Kurilite is a rare silver telluride-selenide mineral typically found as microscopic grains within epithermal precious metal veins. It is notoriously difficult to identify without laboratory methods like electron microprobe analysis due to its small size and similarity to other silver tellurides.
Is this kurilite?
5-step field checkRun through these checks against the specimen in your hand. The more boxes tick, the more confident the ID.
- 1Test the hardnessTry to scratch kurilite with a known reference. Kurilite sits at Mohs 2.5-3 — softer than the next harder reference, harder than the previous one.
- 2Check the streakDrag the specimen across an unglazed porcelain plate. Kurilite leaves a black streak.
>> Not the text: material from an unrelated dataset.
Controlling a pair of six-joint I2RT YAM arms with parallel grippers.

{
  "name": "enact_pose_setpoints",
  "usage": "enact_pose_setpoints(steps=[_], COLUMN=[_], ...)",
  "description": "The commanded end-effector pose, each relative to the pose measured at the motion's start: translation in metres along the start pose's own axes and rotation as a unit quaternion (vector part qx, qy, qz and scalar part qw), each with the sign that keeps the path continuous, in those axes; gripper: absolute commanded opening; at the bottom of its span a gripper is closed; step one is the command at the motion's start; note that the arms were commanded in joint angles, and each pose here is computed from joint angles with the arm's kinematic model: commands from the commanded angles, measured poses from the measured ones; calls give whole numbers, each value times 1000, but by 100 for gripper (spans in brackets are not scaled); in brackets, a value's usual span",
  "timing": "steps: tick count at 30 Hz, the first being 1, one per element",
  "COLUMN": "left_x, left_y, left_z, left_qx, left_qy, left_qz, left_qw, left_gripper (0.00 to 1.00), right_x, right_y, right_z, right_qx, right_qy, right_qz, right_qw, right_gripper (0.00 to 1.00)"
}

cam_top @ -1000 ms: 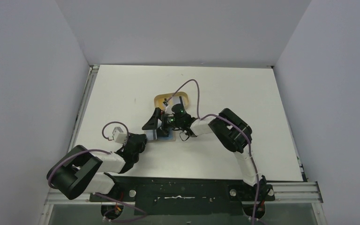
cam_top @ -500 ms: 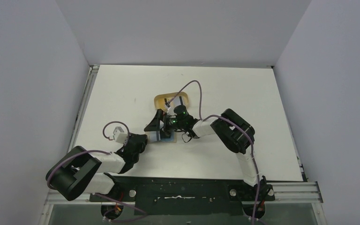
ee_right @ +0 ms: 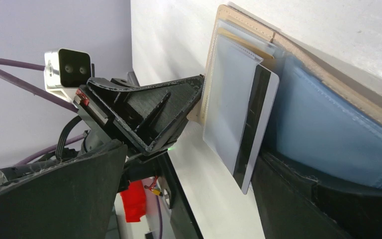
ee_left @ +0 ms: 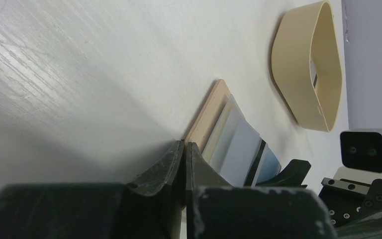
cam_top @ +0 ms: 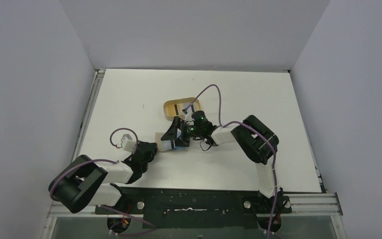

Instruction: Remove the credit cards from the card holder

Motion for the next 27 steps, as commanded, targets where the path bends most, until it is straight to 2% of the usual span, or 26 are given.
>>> enact_pose_setpoints(steps=[1,4,10,14,16,23,25,27], left_x=[18,18,17,17,17,17,18,18], left_y=[5,4,5,5,5,5,5,5], left_z=[40,39,40,40,41,40,41,41], left_qx=[-73,-73,-75,-76,-77,-77,-78,-78], left_qy=[-73,-74,-76,-76,-78,-78,-79,-78], left_qz=[46,47,47,47,48,49,49,49], left_qw=[994,994,993,993,993,993,993,993], left_gripper=[0,0,0,0,0,0,0,0], right_x=[3,3,4,4,4,5,4,4], right_y=[8,6,8,13,14,18,17,17], right_z=[-32,-43,-53,-63,-67,-73,-74,-76], right_qx=[72,87,99,109,109,101,100,96], right_qy=[13,13,10,4,-1,-6,-7,-11], right_qz=[0,2,-2,-7,-9,-12,-12,-12], right_qw=[997,996,995,994,994,995,995,995], right_gripper=[93,78,64,38,35,35,29,16])
Point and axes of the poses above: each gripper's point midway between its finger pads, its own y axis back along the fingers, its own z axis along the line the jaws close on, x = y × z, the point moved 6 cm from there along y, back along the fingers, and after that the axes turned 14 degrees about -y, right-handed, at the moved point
- 3Read the lusterHold the specimen under a strong light. Kurilite typically shows a metallic luster.
- 4Match the color rangeCompare against the expected color range: silver-white, pale brass-yellow.
- 5Look at form & habitCrystal system: hexagonal. Typical habit: anhedral grains, microscopic inclusions.
Often confused with
Kurilite vs. its common look-alikes — and how to tell them apart in the field.
Often found alongside kurilite
Minerals reported to co-occur with kurilite. Spotting these in float or country rock is a strong cue you are in the right ground.
All properties
- Chemical formula
- Ag₈Te₃Se
- Mohs hardness
- 2.5-3
- Density
- 8.8-9.0 g/cm³
- Streak
- Black
- Luster
- Metallic
- Transparency
- Opaque
- Crystal system
- Hexagonal
- Crystal habit
- Anhedral Grains, Microscopic Inclusions
- Cleavage
- None
- Rarity
- Rare
- Uses
- Collector, Scientific Research
- Host rock
- Epithermal Gold-silver Deposits
- Typical price
- $100-500+ for micro-specimens
Where rockhounds find kurilite
Classic worldwide localities
- Kuril Islands, Russia
- Hokkaido, Japan
Field-hunting tip
Look in epithermal gold-silver deposits country — that is the host setting where kurilite typically forms. If you start seeing gold, silver, tellurium in float, you are in the right ground. Field specimens usually show a anhedral grains, microscopic inclusions habit, so train your eye for that shape before scanning the outcrop.